__Required action__
Wherever the word "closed" occurs in the listing, copy the whole line.

__Supplied material__
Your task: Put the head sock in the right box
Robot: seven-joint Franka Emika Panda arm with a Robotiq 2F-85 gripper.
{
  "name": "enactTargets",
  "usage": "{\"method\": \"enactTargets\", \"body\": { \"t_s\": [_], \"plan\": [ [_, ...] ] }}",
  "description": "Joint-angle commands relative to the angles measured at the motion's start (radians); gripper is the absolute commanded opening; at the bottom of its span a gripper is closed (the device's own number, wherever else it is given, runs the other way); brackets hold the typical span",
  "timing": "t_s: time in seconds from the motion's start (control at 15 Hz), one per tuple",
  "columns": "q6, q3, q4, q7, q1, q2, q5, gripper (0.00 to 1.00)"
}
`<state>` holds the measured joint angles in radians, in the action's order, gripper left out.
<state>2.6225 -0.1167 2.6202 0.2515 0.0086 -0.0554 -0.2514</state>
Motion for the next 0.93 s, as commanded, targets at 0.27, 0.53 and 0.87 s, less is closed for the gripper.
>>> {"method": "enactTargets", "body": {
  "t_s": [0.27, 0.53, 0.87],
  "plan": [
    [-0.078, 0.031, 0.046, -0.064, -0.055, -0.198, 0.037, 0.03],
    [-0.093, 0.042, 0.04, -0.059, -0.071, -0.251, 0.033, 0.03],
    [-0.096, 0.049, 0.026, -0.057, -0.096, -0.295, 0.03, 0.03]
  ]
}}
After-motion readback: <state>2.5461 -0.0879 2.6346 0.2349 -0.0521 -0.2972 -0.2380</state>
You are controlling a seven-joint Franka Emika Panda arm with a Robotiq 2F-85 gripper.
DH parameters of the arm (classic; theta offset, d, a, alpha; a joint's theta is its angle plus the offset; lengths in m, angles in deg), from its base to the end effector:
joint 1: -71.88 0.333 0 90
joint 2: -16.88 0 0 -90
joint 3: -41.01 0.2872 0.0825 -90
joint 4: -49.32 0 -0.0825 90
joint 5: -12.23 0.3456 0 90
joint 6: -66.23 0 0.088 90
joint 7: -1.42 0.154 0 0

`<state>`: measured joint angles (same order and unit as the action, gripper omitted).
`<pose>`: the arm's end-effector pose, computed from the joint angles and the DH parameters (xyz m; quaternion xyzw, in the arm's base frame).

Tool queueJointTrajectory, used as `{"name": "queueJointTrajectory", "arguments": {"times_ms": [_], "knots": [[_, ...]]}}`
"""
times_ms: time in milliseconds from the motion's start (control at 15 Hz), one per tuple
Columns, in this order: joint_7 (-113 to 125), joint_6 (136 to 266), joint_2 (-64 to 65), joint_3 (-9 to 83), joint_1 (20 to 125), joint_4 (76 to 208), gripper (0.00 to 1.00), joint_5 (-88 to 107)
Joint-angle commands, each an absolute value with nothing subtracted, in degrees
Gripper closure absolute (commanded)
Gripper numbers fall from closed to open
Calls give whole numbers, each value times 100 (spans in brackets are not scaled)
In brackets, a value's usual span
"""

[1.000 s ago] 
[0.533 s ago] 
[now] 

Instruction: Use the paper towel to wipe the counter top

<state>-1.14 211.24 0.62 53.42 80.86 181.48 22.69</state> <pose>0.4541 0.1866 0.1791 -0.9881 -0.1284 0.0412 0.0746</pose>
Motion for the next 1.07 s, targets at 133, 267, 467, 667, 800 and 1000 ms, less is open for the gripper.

__Exercise output__
  "description": "Joint-angle commands relative to the angles measured at the motion's start (radians); gripper is the absolute commanded opening; at the bottom of its span a gripper is closed (the device's own number, wherever else it is given, runs the other way); brackets hold the typical span",
Motion for the next 0.93 s, as commanded, targets at 0.27, 0.53 and 0.87 s, less is closed for the gripper.
Gripper numbers fall from closed to open

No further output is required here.